Day 5

Multivectors for Late Interaction Models

Many embedding models represent data as a single vector. Transformer-based encoders achieve this by pooling the per-token vector matrix from the final layer into a single vector. That works great for most cases. But when your documents get more complex, cover multiple topics, or require context sensitivity, that one-size-fits-all compression starts to break down. You lose granularity and semantic alignment (though chunking and learned pooling mitigate this to an extent).

Late-interaction models such as ColBERT retain per-token document vectors. At search time, they identify the best matches by comparing all the query tokens with all the document tokens. This token-level precision preserves local semantic matches and delivers superior relevance, especially for complex queries and documents.
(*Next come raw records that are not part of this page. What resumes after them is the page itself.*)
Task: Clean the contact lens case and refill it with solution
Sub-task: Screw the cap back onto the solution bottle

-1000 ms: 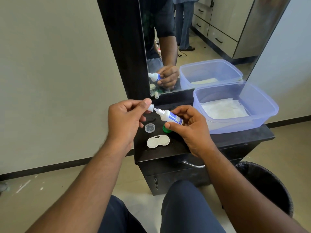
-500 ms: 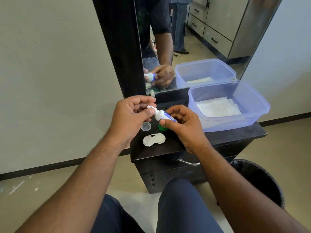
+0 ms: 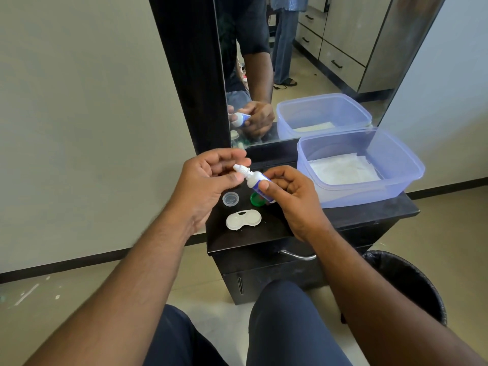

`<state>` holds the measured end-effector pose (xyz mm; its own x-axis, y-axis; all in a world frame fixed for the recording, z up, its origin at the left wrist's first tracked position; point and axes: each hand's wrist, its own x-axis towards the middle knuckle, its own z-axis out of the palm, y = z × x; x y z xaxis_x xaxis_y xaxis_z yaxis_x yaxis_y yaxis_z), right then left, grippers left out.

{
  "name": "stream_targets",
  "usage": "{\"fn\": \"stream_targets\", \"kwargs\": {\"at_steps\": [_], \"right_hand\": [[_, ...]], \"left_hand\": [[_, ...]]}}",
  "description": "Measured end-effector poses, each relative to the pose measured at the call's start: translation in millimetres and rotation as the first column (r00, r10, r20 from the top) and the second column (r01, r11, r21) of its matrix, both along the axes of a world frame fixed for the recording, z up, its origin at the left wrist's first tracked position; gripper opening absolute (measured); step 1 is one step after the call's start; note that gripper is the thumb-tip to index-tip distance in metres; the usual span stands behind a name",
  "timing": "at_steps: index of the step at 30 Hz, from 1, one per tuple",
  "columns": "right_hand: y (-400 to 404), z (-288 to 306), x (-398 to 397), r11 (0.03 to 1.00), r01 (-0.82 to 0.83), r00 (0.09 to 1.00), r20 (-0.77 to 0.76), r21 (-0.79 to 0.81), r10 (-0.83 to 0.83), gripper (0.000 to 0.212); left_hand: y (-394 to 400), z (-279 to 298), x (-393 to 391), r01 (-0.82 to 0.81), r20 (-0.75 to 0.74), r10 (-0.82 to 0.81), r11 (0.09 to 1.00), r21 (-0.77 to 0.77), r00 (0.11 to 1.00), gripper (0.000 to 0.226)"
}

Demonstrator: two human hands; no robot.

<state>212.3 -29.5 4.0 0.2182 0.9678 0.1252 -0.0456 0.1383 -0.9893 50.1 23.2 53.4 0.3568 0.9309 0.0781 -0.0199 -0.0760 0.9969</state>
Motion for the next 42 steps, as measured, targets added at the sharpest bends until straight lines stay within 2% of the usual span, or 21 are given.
{"fn": "stream_targets", "kwargs": {"at_steps": [2, 5, 8, 11, 14, 18, 22, 28, 33, 36, 39, 42], "right_hand": [[0.0, -1.0, 0.1, 1.0, 0.002, 1.0, -0.004, 0.012, -0.002, 0.014], [-0.7, -2.3, -1.5, 1.0, 0.0, 1.0, 0.03, 0.01, 0.0, 0.019], [-1.4, -2.7, -2.0, 1.0, 0.012, 0.999, 0.05, 0.006, -0.012, 0.02], [-1.2, -3.5, -0.9, 1.0, 0.018, 0.999, 0.037, 0.019, -0.019, 0.019], [-2.4, -3.3, -1.4, 0.999, 0.023, 1.0, 0.018, 0.044, -0.024, 0.018], [-3.2, -2.6, -2.5, 0.999, 0.016, 0.999, 0.039, 0.037, -0.017, 0.021], [-2.5, -1.3, -1.8, 0.999, 0.016, 1.0, 0.014, 0.037, -0.017, 0.023], [-2.2, -3.0, -3.4, 0.999, 0.015, 0.993, 0.114, 0.032, -0.019, 0.023], [-4.4, 0.9, -3.7, 1.0, 0.011, 1.0, 0.029, 0.017, -0.011, 0.019], [-4.3, 1.5, -4.0, 1.0, 0.012, 0.998, 0.057, 0.016, -0.013, 0.021], [-4.1, 1.0, -3.7, 1.0, 0.023, 0.997, 0.074, 0.017, -0.025, 0.021], [-3.3, 0.7, -3.9, 0.999, 0.034, 0.996, 0.085, 0.019, -0.036, 0.023]], "left_hand": [[1.1, -0.5, 1.1, -0.008, 0.018, 0.009, 1.0, -0.03, 1.0, 0.025], [-1.0, -1.8, 6.8, -0.106, 0.013, 0.107, 0.994, -0.04, 0.994, 0.012], [-1.5, -6.0, 11.3, -0.184, -0.009, 0.184, 0.983, 0.008, 0.983, 0.024], [1.3, -8.3, 8.1, -0.165, 0.046, 0.171, 0.979, -0.116, 0.984, 0.039], [0.1, -6.8, 3.4, -0.123, 0.043, 0.136, 0.968, -0.22, 0.99, 0.03], [-1.6, -3.9, -3.7, -0.065, 0.009, 0.07, 0.965, -0.254, 0.998, 0.025], [-2.0, 4.4, -6.1, -0.045, 0.043, 0.06, 0.954, -0.296, 0.997, 0.023], [-4.6, -0.9, 7.6, -0.239, -0.064, 0.232, 0.958, -0.158, 0.971, 0.012], [-7.5, -2.6, 4.7, -0.166, -0.067, 0.163, 0.986, -0.03, 0.984, 0.021], [-6.7, -2.5, 1.6, -0.131, -0.109, 0.129, 0.991, -0.004, 0.986, 0.03], [-2.2, -0.5, -3.0, -0.056, -0.122, 0.047, 0.996, -0.071, 0.991, 0.041], [-0.8, 2.0, -3.4, -0.014, -0.016, 0.011, 0.979, -0.204, 1.0, 0.041]]}}
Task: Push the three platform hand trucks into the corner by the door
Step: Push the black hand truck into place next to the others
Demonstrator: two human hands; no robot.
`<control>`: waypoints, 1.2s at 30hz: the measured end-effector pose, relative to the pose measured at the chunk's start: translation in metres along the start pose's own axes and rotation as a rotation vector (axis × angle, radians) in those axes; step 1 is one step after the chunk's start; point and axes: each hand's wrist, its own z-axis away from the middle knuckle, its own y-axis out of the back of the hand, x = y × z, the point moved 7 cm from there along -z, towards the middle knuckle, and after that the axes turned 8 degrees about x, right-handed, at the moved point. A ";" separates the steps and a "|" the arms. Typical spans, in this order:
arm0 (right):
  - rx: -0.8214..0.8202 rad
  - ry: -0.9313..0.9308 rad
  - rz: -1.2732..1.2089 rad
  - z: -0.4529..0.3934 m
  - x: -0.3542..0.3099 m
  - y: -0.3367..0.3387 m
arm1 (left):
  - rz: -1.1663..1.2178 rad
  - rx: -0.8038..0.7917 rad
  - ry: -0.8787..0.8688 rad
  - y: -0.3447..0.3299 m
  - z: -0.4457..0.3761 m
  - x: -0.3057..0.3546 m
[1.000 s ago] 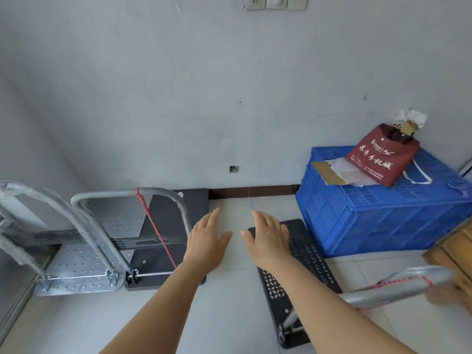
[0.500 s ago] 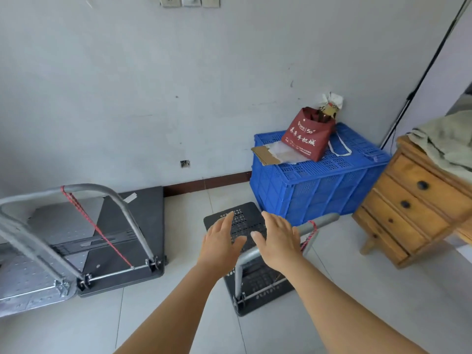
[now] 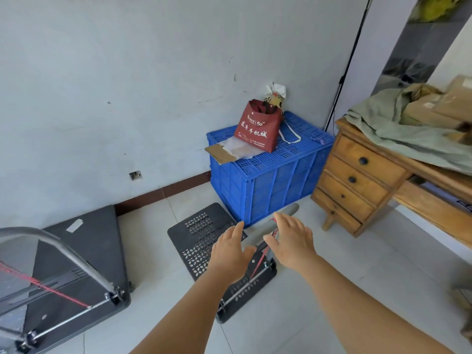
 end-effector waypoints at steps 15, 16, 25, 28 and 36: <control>-0.250 0.344 0.137 -0.086 0.062 -0.018 | -0.068 -0.066 0.197 -0.057 -0.055 0.029; -0.276 0.392 0.147 -0.090 0.064 -0.021 | -0.120 -0.061 0.214 -0.059 -0.056 0.029; -0.424 0.652 0.121 -0.109 0.048 -0.042 | -0.303 0.037 0.412 -0.040 -0.038 0.025; -0.455 0.727 0.164 -0.103 0.033 -0.049 | -0.295 0.032 0.465 -0.030 -0.031 0.016; -0.468 0.785 0.140 -0.106 -0.001 -0.060 | -0.278 0.076 0.511 -0.015 -0.024 -0.009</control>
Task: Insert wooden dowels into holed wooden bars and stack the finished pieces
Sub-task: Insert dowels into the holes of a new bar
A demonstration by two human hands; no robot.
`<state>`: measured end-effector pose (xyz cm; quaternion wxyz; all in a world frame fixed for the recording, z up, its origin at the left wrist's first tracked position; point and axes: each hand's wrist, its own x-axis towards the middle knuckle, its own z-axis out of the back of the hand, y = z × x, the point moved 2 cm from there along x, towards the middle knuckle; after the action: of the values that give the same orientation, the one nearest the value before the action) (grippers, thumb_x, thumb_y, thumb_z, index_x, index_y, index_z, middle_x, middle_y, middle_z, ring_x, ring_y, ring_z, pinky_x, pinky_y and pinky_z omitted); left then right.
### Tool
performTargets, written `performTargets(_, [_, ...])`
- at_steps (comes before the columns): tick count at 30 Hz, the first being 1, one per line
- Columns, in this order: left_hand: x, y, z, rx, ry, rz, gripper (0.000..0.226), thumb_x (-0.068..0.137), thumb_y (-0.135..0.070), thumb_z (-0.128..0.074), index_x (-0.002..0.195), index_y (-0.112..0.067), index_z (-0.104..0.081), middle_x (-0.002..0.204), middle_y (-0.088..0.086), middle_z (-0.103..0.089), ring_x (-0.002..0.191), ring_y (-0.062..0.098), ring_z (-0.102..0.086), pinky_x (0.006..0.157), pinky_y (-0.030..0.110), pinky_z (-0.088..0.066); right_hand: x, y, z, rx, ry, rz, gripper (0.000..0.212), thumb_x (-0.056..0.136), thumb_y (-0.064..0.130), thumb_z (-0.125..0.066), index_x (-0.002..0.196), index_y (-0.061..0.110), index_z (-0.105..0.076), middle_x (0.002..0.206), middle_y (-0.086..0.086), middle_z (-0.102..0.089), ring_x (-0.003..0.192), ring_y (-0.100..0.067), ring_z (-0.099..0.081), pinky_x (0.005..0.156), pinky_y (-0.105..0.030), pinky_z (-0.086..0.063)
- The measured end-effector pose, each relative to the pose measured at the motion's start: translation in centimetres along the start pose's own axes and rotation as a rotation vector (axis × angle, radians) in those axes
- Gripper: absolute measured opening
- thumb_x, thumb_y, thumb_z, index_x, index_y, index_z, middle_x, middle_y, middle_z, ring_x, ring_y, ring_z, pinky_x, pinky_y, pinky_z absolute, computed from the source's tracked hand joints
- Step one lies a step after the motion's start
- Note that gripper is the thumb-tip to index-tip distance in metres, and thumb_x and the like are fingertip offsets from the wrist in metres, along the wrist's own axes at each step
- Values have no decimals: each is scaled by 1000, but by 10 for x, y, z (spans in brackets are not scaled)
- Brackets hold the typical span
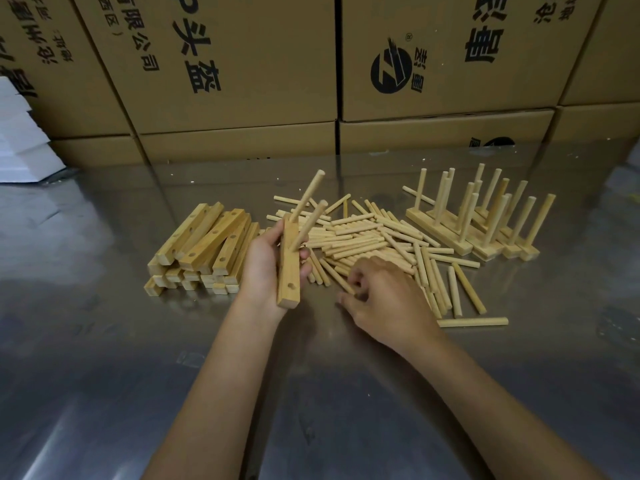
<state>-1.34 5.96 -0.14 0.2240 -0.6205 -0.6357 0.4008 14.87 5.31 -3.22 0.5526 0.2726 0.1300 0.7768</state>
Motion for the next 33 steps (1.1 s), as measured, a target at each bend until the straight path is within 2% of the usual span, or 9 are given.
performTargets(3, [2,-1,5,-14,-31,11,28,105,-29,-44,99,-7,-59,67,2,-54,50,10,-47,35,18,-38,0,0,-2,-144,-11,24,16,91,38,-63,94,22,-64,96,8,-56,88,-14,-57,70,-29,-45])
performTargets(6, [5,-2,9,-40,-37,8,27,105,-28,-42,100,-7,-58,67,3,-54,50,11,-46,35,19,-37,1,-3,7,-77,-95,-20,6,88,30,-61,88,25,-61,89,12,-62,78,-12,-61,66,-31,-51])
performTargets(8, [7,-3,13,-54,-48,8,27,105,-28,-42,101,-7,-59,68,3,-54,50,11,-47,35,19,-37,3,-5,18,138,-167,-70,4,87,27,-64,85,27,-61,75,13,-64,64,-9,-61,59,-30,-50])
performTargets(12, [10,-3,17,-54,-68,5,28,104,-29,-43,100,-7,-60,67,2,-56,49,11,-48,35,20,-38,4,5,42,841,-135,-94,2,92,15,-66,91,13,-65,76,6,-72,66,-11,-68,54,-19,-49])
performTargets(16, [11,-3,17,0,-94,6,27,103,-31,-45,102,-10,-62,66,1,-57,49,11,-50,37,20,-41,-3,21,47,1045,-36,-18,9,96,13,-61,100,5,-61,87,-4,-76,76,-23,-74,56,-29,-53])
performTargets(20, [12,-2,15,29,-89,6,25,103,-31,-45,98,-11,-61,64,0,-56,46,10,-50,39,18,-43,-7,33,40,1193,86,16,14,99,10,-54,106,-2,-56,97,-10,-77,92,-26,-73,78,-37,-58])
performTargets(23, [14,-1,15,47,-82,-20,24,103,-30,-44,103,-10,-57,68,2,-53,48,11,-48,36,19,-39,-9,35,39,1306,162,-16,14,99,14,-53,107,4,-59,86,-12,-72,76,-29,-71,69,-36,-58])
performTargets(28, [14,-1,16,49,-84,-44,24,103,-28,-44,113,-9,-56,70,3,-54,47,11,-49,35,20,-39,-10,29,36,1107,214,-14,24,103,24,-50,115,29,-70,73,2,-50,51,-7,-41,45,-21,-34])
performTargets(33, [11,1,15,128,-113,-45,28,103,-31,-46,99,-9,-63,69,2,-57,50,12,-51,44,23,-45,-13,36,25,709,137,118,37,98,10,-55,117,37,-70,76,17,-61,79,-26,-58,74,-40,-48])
Late Interaction: Token-Level Precision

Qdrant implements this powerful technique through multivector representations. A multivector field holds an ordered list of subvectors, each of which captures a different token of the document.

At query time, Qdrant performs the late interaction scoring. It compares every query token embedding $q_{i}$ with each document token embedding $d_{j}$ . Only the highest score per query token is retained and these top scores are then summed. This mechanism, called MaxSim, delivers fine-grained relevance that respects the structure of your content.

$M a x S i m_{norm} (Q, D) = \frac{1}{| Q |} \sum_{i = 1}^{| Q |} {max}_{j = 1}^{| D |} sim (q_{i}, d_{j})$

To enable this in Qdrant, you create a collection with a dense vector that has a multivector comparator provided.

Generating Token-Level Embeddings

You can generate the required token-level embeddings with FastEmbed:

from fastembed import LateInteractionTextEmbedding

encoder = LateInteractionTextEmbedding("colbert-ir/colbertv2.0")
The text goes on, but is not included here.